Chega Junho, chega o Menino. Digo, a peregrinação ao Menino. É também o mês, dizem, dos santos populares! Curioso nome o de santos populares que, talvez, não inocentemente, estabelece a divisão com os outros, os não-populares. Pelo contrário, não deveriam existir senão santos, santos populares. Mas já que criaram a designação deixem-me que discorde dela. Os Santos Populares são santos visivelmente impopulares! Vejamos.
S. António, dizem-no de Lisboa, os portugueses; e de Pádua, os italianos. Paulo VI foi mais consensual e chamou-lhe António-de-todo-o-mundo. O nome verdadeiro era Fernando de Bulhões, nasceu em Lisboa e morreu em Pádua. Celebra-se a 13 de Junho e foi um pregador. Impressionava pela palavra, fustigava as consciências, era um intelectual de grande craveira. Quando o não quiseram ouvir — isto é, levar à prática a sua pregação — foi pregar a peixes! Esses tinham pelo menos uma virtude: ficavam calados enquanto pregava! Já que não converteu os homens dedicou-se aos bichos!

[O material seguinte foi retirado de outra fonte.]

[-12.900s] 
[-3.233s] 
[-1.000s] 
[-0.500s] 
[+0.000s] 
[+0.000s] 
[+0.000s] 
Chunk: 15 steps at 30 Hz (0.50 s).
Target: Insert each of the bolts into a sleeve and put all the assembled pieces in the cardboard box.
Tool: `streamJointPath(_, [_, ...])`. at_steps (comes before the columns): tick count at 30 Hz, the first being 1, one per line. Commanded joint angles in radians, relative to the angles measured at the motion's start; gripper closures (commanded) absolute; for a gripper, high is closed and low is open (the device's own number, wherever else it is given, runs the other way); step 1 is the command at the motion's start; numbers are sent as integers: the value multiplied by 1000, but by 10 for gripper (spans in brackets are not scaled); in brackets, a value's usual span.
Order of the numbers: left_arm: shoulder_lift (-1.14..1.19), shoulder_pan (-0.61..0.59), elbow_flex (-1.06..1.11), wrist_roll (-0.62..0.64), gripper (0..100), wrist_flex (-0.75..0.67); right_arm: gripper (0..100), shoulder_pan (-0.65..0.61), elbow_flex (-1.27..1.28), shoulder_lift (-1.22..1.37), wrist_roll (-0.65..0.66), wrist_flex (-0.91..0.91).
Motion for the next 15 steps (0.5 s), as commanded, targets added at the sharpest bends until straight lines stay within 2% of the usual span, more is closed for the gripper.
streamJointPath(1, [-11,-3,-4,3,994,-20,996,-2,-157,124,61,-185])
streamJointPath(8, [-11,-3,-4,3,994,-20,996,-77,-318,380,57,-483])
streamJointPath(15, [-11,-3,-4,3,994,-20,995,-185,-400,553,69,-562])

S. João nasceu em Ain-Karim, Palestina. Mereceu o nome de Baptista por ter baptizado o primo, Jesus, e as enormes multidões que se aproximavam de si. Celebra-se a 24 de Junho. Era seis meses mais velho que Jesus. O seu nascimento foi uma alegre bem-aventurança para a família, mas deve ter deixado muito cedo o lar e para ir viver no deserto. Era austero no viver, e fustigava a sociedade do tempo como se as víboras habitassem as suas casas. Denunciou a hipocrisia do rei do tempo e como prémio Herodes ofereceu a sua cabeça num prato, a uma bailarina cujo bailado o encantara. Arrastou multidões, avivou as brasas da esperança, mas morreu ingloriamente, desamparado e à mercê da iniquidade do poder ao tempo.

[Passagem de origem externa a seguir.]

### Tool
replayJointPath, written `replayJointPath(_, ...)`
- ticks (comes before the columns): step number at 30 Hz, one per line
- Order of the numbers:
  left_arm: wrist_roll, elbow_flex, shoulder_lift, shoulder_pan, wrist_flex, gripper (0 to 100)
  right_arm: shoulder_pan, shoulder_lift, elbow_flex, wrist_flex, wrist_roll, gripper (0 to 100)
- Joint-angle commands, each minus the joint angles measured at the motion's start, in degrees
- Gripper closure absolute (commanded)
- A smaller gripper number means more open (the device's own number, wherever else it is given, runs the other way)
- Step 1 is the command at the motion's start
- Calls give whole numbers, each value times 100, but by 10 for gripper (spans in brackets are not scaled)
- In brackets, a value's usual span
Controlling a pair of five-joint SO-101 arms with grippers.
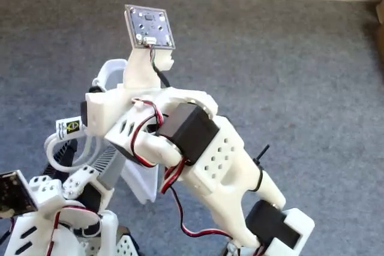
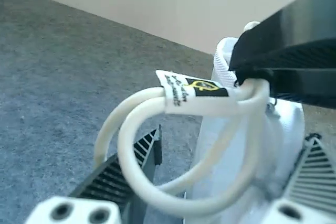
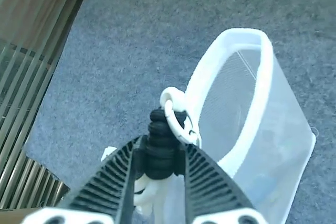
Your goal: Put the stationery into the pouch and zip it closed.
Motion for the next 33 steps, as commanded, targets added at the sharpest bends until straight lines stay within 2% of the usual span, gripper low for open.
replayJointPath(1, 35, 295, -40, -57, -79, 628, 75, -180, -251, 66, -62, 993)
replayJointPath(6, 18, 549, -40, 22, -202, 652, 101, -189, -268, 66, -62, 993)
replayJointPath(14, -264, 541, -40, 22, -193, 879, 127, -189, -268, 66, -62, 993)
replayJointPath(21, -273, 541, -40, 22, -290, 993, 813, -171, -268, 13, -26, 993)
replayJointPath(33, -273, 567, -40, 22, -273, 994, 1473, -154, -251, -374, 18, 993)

S. Pedro celebra-se no dia 29 de Junho e com ele Paulo. Não é certo que tenham morrido no mesmo dia, embora haja quem o diga. Popularmente só se referencia o primeiro e só se festeja o primeiro. Pedro foi o primeiro chefe da Igreja de Jesus. Era um pescador bruto, rude e impulsivo. Era imponderado e belicoso. Estava mais habituado a tratar com peixes que com homens. Falava sem pensar e sonhava demasiado elevado. Quando teve de defender o sonho (porque lhe prendiam o Mestre) foi o único a deitar mão à espada. Mas só cortou uma orelha, que o Mestre logo repôs! Já entronizado chefe da Igreja reserva-se demasiado para dentro da comunidade, ao ponto de Paulo ter de o enfrentar para ganhar espaço e liberdade a fim de se dedicar a anunciar Jesus aos não-judeus. Por fim, deu a vida por Cristo, mas como nem disso se julgava merecedor pediu para ser crucificado de cabeça para baixo. Parece-se muito a um santo impopular e ao contrário.

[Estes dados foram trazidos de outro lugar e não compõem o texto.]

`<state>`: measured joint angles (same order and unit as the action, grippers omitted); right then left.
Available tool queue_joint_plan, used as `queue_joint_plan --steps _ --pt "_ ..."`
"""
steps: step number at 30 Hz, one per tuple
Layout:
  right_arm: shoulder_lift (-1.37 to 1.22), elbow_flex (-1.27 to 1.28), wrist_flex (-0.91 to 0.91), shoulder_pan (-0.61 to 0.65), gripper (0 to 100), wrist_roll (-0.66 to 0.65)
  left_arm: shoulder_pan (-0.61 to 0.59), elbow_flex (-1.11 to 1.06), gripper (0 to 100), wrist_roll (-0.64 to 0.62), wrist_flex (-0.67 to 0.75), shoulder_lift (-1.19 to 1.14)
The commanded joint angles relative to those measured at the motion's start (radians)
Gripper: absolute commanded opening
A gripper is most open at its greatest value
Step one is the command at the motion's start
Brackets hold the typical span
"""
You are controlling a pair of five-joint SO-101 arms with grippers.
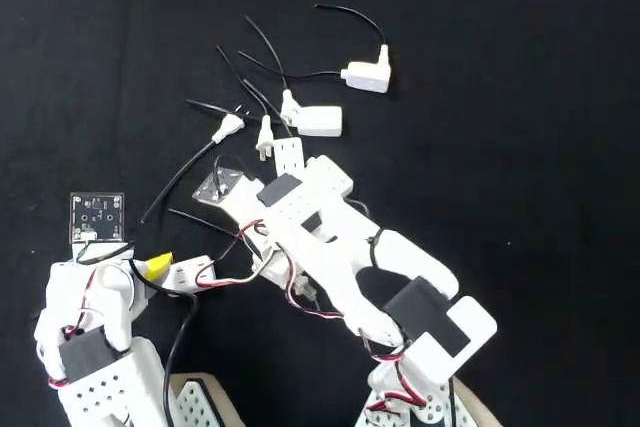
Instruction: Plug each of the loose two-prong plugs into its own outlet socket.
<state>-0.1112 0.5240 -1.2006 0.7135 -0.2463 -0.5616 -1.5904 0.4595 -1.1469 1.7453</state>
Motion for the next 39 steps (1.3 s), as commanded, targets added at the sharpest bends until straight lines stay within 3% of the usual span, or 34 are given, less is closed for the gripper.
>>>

São Paulo era rabino judeu, fariseu radical, evangelizador de helenistas, cidadão romano, escritor exímio, missionário incansável, fundador de comunidades, pastor dedicado, fabricante de tendas, Apóstolo de Jesus. Foi tantas coisas que parece não ter tido tempo para sardinhas, pimentos e pão. Também não é por aí que é um santo popular. Era homem de amizades sinceras, profundas e exigentes, daquelas que magoam por que muito amarram ou muito dividem. É convertido, melhor dito: um zeloso homem de fé radical que se converte ao Cristianismo. Mistura explosiva que fazem dele um homem frenético sem tempo a perder. A urgência era a sua marca, tão urgente que parecia impaciente. A sua personalidade forte, a vontade férrea e a defesa da fé verdadeira chegaram a deslaçar amizades. Não parece e não é um santo suave, ameno, popular. Com a sua festa neste ano, iniciamos o jubileu bimilenário do seu nascimento.
António, João, Pedro e Paulo são santos impopulares que o coração do povo ama. São muito impopulares e muito contra-corrente aos apetites do povo. Sim, são do povo. São nossos. Mas são tão fiéis a Jesus que parecem avessos ao que o mundo hoje consome. (E nesses dias quase só consome sardinhas, pão e vinho!) A culpa não é deles, é da radicalidade de vida exigida por Quem os chamou. São impopulares porque se abriram a Jesus. Mas porque se abriram de forma tão bela à fonte da alegria, teríamos de fazer festa quando os festejamos. E fazemos. Mas ainda que os convoquemos para a festa a sua impopularidade é como o vinagre, que apesar de sadio tempero e benéfico purificador, recordámo-lo mais por não caçar moscas.